При этом имени Спесивцевой в программке нет. В перечне персонажей первым пунктом стоит "Дива" (Елизавета Маслова). "Это собирательный образ, — говорит Алексей Колбин. Мы не стали называть ее конкретным именем. Это просто путешествие артистки по жизни от одного романтического образа до другого — менее романтического".
Это "путешествие" разделено на сцены, каждая из которых отсылает к определенному периоду жизни героини. Вот сцена первая — дореволюционный Санкт-Петербург. В потрескивающей (будто с фонографа снятой) аудиозаписи звучат патетические голоса поэтов Серебряного века, артисты — кроме, собственно, Дивы — примеряют на себя амплуа столь любимой тогда итальянской комедии масок: вот один опускает плечи и никнет всем телом, как Пьеро, вот другой явно чувствует себя хулиганом-Арлекином (даром, что никакого цветастого костюма, изящный фрак — но под фраком только трико). В пластике — вольность и сарказм, жесты немного капризны. У всех, кроме Дивы. Она является белоснежной Жизелью, произносит пару "пластических слов" из старинного спектакля и мгновенно выделяется из рядов коллег-артистов.
Такой — отделенной, надмирной — она будет и в следующих сценах: в Москве 1924 года, где коллеги уже приспособились к ситуации, и бывшая "светская львица" бодро танцует русский народный танец, а бывший эстет-хулиган лихо идет вприсядку. Все уже чувствуют себя неплохо, а Дива не хочет (и не может) меняться; у нее есть неплохой шанс вписаться в этот мир — один из поклонников носит кожаное пальто и служит в ЧК (исторический факт из биографии Спесивцевой), но как только все герои этого года замирают на сцене, глядя в невидимый объектив, Дива "выходит из картинки", вышагивает из мизансцены группового снимка и исчезает. В следующий раз мы видим ее уже в Париже.

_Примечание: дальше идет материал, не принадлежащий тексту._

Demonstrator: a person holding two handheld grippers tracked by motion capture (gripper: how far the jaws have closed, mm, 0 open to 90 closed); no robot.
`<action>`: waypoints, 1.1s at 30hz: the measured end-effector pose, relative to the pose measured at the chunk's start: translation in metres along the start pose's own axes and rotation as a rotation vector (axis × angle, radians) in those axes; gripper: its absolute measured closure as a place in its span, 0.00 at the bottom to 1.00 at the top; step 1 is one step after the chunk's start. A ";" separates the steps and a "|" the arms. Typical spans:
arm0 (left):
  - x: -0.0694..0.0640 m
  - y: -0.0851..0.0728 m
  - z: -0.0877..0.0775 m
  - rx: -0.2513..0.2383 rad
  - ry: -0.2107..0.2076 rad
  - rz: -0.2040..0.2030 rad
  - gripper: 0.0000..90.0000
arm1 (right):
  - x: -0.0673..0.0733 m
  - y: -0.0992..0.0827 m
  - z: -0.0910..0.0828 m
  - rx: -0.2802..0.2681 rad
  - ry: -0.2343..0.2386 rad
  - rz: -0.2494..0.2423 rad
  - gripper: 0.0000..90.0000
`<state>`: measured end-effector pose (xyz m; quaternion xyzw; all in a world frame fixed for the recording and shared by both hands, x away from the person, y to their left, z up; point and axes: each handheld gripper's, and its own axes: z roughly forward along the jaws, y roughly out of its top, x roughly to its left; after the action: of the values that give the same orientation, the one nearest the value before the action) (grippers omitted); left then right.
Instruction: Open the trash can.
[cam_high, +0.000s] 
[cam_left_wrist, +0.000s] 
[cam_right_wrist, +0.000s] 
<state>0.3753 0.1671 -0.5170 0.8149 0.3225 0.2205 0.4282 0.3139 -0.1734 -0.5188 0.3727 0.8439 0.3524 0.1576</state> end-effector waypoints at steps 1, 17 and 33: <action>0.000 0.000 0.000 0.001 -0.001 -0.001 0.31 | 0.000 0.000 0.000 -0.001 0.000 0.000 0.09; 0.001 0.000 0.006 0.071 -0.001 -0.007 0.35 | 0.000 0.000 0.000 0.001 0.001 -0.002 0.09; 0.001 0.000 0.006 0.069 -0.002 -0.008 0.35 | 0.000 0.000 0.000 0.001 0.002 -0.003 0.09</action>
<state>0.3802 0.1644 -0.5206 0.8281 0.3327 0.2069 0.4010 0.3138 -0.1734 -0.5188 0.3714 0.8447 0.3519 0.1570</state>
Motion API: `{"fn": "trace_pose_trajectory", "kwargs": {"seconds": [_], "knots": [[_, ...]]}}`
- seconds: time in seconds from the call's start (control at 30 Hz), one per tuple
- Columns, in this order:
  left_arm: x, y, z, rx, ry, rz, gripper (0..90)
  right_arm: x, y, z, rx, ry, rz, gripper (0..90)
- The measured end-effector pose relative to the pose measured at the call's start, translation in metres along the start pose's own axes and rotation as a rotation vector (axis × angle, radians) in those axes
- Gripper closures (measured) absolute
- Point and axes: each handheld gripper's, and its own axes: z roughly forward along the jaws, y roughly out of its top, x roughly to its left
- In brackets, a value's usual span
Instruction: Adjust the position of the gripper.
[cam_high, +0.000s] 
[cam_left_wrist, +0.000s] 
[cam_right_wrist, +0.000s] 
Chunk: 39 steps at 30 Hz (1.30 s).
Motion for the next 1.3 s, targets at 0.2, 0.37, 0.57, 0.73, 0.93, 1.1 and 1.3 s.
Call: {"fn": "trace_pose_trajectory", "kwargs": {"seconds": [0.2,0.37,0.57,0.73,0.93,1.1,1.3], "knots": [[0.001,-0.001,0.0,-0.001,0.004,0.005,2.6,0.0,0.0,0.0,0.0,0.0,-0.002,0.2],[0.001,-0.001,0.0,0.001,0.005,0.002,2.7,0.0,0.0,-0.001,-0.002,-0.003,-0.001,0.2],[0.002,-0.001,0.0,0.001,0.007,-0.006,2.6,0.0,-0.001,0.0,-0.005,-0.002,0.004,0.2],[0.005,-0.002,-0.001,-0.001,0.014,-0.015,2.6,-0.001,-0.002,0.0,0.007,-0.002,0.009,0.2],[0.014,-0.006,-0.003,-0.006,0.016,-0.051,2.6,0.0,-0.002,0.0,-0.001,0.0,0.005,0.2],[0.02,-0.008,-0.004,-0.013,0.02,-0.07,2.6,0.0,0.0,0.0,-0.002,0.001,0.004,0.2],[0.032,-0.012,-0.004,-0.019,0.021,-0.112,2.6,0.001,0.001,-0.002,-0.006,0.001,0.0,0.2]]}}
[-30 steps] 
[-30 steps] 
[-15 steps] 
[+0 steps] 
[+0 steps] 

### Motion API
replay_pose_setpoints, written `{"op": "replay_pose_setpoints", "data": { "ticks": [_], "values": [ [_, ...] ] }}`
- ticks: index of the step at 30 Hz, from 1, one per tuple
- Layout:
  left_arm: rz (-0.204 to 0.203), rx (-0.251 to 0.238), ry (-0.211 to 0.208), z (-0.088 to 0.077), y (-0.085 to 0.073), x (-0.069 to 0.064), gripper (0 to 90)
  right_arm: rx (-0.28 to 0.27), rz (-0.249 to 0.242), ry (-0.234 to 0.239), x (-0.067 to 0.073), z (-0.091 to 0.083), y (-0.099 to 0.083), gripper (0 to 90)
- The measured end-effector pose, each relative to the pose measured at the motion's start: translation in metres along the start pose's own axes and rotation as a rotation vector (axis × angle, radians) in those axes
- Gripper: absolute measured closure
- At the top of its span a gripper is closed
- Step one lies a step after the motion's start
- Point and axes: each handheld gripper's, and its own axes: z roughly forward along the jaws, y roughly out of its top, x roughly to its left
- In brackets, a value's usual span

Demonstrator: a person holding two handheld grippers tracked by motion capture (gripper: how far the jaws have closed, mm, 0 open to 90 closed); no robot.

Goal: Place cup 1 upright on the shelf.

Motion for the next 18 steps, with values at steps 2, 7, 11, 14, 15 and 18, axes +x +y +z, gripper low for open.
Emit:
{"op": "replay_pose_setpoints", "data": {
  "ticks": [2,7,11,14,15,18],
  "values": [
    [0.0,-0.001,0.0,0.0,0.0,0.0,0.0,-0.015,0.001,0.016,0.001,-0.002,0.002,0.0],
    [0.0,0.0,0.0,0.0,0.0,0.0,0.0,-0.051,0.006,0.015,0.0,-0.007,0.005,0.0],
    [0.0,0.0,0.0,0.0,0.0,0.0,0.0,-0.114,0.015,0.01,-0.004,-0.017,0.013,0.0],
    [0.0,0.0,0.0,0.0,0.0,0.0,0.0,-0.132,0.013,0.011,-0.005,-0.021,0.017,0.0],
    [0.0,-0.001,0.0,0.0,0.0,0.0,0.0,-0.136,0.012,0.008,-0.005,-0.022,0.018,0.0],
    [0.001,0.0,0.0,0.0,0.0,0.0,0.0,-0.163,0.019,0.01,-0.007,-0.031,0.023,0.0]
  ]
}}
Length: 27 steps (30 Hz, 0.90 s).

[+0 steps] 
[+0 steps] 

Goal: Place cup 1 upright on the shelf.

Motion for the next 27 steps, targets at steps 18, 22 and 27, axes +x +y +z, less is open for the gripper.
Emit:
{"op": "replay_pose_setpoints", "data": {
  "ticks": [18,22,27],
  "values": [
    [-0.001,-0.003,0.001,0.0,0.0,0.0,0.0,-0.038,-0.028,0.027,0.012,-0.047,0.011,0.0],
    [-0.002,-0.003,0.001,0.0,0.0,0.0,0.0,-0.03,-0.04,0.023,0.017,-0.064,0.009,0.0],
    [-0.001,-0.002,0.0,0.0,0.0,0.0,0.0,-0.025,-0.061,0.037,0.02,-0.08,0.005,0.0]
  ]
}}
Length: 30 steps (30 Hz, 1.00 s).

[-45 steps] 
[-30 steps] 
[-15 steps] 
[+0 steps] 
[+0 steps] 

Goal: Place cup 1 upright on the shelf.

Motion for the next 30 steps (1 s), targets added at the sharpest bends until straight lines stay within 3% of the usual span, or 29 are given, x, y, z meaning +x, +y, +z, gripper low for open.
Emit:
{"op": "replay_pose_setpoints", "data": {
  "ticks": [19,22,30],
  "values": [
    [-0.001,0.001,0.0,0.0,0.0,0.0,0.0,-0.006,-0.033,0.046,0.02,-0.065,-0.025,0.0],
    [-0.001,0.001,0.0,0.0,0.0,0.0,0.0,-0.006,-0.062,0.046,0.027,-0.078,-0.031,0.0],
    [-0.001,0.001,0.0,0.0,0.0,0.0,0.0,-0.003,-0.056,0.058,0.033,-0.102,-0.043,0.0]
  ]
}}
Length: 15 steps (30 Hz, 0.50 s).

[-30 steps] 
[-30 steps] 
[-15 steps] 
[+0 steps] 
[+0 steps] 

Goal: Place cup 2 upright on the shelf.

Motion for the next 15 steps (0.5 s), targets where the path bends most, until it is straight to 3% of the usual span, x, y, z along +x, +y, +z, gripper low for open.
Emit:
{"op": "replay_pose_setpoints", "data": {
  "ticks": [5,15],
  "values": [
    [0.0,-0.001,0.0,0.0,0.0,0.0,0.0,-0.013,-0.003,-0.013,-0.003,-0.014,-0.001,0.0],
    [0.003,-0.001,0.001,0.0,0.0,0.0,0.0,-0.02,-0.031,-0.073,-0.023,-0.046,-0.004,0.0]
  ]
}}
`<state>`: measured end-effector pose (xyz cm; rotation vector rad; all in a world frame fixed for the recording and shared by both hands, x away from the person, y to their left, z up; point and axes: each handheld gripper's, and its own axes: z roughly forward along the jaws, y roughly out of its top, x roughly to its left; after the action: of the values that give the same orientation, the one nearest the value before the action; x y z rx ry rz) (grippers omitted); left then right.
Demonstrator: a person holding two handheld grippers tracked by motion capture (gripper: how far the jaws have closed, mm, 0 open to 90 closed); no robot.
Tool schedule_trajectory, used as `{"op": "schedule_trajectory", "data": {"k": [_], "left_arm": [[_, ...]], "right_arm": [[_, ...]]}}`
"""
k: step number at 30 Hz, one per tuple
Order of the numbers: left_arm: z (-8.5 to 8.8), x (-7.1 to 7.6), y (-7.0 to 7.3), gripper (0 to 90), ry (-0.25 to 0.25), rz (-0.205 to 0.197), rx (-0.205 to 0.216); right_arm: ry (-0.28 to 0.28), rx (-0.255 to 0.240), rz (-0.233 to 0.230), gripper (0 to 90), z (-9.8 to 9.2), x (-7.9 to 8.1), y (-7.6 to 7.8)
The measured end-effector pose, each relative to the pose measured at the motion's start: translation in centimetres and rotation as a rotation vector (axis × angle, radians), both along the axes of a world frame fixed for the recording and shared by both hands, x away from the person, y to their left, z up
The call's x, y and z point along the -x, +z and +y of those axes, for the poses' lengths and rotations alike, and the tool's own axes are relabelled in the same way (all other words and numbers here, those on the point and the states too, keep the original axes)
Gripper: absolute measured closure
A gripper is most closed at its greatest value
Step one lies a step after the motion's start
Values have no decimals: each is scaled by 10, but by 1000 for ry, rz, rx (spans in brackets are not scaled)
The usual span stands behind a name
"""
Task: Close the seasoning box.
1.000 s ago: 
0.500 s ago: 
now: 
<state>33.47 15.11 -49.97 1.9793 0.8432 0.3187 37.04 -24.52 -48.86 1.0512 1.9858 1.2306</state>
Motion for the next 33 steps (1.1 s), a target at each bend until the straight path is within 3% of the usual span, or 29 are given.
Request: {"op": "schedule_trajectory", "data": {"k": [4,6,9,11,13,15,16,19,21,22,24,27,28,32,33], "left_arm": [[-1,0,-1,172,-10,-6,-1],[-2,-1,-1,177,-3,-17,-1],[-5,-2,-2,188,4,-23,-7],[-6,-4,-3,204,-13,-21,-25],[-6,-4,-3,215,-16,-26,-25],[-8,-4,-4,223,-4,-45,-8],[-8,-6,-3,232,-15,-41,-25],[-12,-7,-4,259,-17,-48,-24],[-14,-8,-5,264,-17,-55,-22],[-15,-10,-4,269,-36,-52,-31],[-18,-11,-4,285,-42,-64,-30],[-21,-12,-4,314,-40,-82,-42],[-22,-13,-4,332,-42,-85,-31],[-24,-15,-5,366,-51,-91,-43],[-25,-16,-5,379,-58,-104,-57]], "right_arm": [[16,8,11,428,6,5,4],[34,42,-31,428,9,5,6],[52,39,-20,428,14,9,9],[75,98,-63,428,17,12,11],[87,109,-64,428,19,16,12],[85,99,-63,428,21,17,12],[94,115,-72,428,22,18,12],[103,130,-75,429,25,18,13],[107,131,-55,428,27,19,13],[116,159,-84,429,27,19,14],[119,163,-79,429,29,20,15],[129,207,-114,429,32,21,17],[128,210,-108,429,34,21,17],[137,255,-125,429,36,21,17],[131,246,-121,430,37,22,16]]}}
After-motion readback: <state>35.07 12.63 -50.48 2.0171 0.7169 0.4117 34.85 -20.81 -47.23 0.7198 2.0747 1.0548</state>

Тут возникает конфликт уже не между искусством и жизнью, а между разными типами искусства. Дива сосредоточена на балете, с удовольствием вновь обозначает любимые классические па с первоклассным партнером (в истории это был Серж Лифарь; здесь просто Танцовщик, и его роль досталась очень точному технически и эмоционально Кириллу Ширнину). Но она живет для балета, а не балет для нее. В то время как герой — абсолютный нарцисс, мир должен вертеться вокруг него. Здесь Дива не получит той душевной поддержки, в которой так нуждается. И закономерно, что в следующей бодрой сцене ("Нью-Йорк, 1944"), где в центре внимания публики — раскованная танцовщица в пышном "негритянском" парике, наступает окончательный слом. Выхватывая у импресарио ручку от зонтика-трости, Дива превращается в Жизель — воспроизводя в танце тот момент, когда героиня старинного балета сходит с ума. Эта трость для нее теперь — шпага, с которой двести лет мечется по сцене Жизель — и сердца у зрителей замирают от жалости, как и в древнем спектакле. А дальше что? Дальше накрывающая артистку (зримо) тьма и одиночество среди людей. Жуткая и впечатляющая мизансцена, когда "исчезнувшие" под черным полотном коллеги предъявляют героине ее собственные портреты вместо собственных лиц — можно ли точнее изобразить в театре шизофрению?
Пробыв в больнице два десятилетия, Спесивцева выздоровела и прожила еще долгую жизнь — небогатую и тихую. Этот долгий, затихающий финал — и дальнейшее существование в вечности — в спектакле обозначен просто старинными кадрами (снова при поскрипывающей фонограмме), где девушка на пленке танцует Жизель. Только фрагмент не второго акта (загробного, того, что обозначала весь вечер танцовщица ТанцТеатра), а первого — когда героиня еще жива, верит, что любима, и от этого счастлива.